Baseball pour handicapés: le champ de rêve devenu réalité à Moncton

Ce n’est plus un rêve, c’est maintenant une réalité.

Le programme champ de rêve franchira une autre étape importante de son développement le 26 juin, avec l’ouverture officielle des installations situées dans le CN Sportplexe à Moncton.

Le projet de plus d’un demi-million de dollars permettra à des jeunes handicapés âgés de 5 à 22 ans de jouer au baseball sur un terrain parfaitement adapté à leurs besoins.

Pat Godin était là, il y a sept ans, quand l’idée a germé. Il est aujourd’hui très fier de voir le produit final.

«On avait commencé le programme à l’époque des Brewers (du Grand Moncton). On a joué là (sur un terrain conventionnel) pendant deux ou trois ans.

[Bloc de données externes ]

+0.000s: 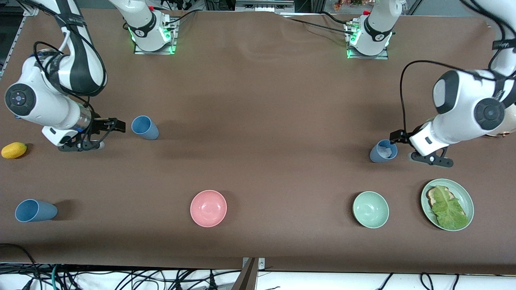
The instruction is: Stack blue cups with both arms
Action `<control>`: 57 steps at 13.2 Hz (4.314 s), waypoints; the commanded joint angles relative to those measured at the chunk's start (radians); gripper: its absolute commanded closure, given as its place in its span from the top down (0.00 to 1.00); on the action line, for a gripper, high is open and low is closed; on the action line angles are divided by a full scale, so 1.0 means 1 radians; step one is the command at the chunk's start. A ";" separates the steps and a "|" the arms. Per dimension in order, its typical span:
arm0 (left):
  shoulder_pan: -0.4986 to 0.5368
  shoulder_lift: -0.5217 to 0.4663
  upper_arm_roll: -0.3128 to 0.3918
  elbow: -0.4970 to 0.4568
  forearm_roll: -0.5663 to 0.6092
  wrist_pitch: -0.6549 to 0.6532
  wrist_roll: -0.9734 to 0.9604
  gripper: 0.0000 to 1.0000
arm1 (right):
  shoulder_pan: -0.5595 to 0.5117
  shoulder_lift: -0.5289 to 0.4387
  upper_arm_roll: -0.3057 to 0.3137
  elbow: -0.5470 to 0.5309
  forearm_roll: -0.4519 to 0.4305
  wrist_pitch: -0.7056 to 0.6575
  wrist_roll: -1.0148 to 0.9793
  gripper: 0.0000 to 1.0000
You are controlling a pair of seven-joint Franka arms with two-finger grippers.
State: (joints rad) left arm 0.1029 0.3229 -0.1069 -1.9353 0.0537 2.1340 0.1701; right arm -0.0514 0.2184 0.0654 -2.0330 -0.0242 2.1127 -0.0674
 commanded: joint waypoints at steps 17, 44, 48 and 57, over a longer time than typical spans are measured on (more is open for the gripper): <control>0.017 0.094 -0.273 0.166 0.028 -0.117 -0.375 0.00 | 0.021 0.027 0.019 -0.144 -0.022 0.167 -0.052 1.00; -0.167 0.068 -0.358 0.467 0.078 -0.460 -0.733 1.00 | 0.362 0.272 0.019 0.583 0.105 -0.407 0.564 0.00; -0.068 0.050 -0.358 0.578 0.083 -0.589 -0.528 1.00 | 0.490 0.381 0.019 0.758 0.173 -0.395 0.779 0.00; 0.053 -0.146 -0.257 0.497 -0.023 -0.648 -0.234 1.00 | 0.659 0.486 0.020 0.884 0.317 -0.225 0.954 0.00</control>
State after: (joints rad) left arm 0.1605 0.2736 -0.4287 -1.3199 0.0944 1.4400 -0.1711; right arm 0.5815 0.6701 0.0909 -1.1939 0.2687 1.8765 0.8578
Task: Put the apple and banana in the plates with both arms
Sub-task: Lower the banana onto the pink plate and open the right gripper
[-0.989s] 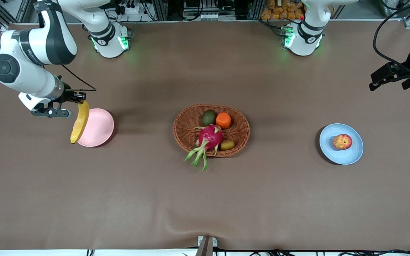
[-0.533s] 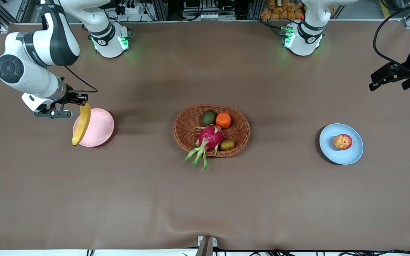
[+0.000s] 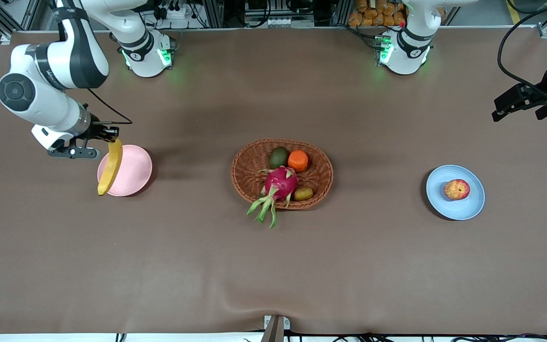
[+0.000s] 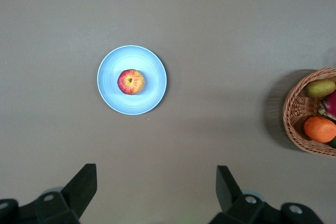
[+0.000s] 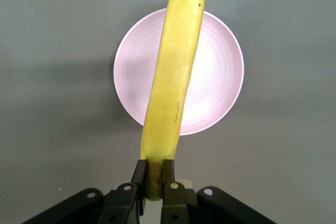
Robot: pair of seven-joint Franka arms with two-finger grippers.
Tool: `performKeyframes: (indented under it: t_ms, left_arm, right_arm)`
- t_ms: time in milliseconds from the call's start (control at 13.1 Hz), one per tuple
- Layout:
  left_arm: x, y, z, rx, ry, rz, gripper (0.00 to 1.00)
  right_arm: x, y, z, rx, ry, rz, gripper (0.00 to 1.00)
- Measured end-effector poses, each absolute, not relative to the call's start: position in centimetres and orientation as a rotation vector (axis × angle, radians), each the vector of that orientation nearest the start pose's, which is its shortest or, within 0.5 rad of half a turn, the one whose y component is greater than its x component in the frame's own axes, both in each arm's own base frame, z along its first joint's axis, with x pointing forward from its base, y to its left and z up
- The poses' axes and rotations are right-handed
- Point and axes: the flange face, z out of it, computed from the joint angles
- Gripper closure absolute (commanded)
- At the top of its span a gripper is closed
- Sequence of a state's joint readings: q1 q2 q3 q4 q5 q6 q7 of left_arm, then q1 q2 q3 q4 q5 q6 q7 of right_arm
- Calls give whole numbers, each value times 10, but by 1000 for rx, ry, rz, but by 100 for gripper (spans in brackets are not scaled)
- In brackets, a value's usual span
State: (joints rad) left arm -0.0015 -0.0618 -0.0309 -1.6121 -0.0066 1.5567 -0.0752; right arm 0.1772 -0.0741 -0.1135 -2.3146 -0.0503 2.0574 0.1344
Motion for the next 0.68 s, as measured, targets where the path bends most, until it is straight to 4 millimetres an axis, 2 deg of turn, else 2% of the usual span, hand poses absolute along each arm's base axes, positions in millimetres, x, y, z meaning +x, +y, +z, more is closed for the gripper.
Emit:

Mais les journées pluvieuses, les enfants en chaises roulantes étaient coincés sur le terrain», raconte-t-il.

«Ils n’avaient pas de place où aller. Ils ne pouvaient pas rentrer dans les abris parce que ce n’était pas assez large. Ils se faisaient tout le temps mouiller. On a donc commencé à parler d’élargir les entrées pour les abris et le projet a rapidement pris de l’ampleur», indique celui qui a joué pendant près de 20 ans dans le baseball senior.

Il y a deux ans, un groupe d’une vingtaine de personnes a entamé des discussions avec la ville Moncton pour un projet de plus de 500 000$. La réponse a été positive et le gouvernement provincial a rapidement égalé ce montant de 167 000$. Les Blue Jays de Toronto ont ajouté 125 000$ à la cagnotte et la Fondation pour enfants du Choix du président a fourni 165 000$.

Les sommes recueillies ont servi à installer une surface synthétique au champ intérieur du terrain, à construire des gradins et des abris, en plus de stationnements pour handicapés.

«On commence avec cette première phase», explique Pat Godin.

La phase deux comprendra soit le champ extérieur (aussi en gazon artificiel) ou terrain de jeu pour enfants à besoins spéciaux, ainsi que des tables à pique-nique accessibles aux handicapés.

Grâce à cette belle initiative de ce groupe de bénévoles, plus d’une cinquantaine de jeunes atteints du syndrome de Down, de paralysie cérébrale, d’autisme ou de dystrophie musculaire pourront jouer au baseball chaque semaine.

Même s’ils n’ont pas d’enfants, Pat et Charline Godin n’ont jamais hésité à s’engager dans le projet avec les autres bénévoles.

«Ma mère a la sclérose en plaques. J’ai vu comment mon père s’impliquait dans la communauté avec des gens à besoins spéciaux. J’ai vu des choses comme ça en grandissant et j’ai eu le goût de faire pareil», mentionne-t-il.

Sa récompense, et celle des autres gens impliqués dans le projet, c’est de voir les sourires sur les visages de tous les jeunes quand ils sautent (ou roulent!) sur le terrain.

«De ce que les parents nous disent, ça ouvre des portes aux jeunes. Plusieurs de ces enfants n’ont jamais participé à aucun programme sportif de leur vie», avance Godin.

«Et ce n’est pas seulement une activité pour les enfants. On voit les parents s’asseoir dans les estrades et ils se font des groupes d’amis. Ça devient comme une grosse famille. On peut dire que les parents apprécient tout ça.»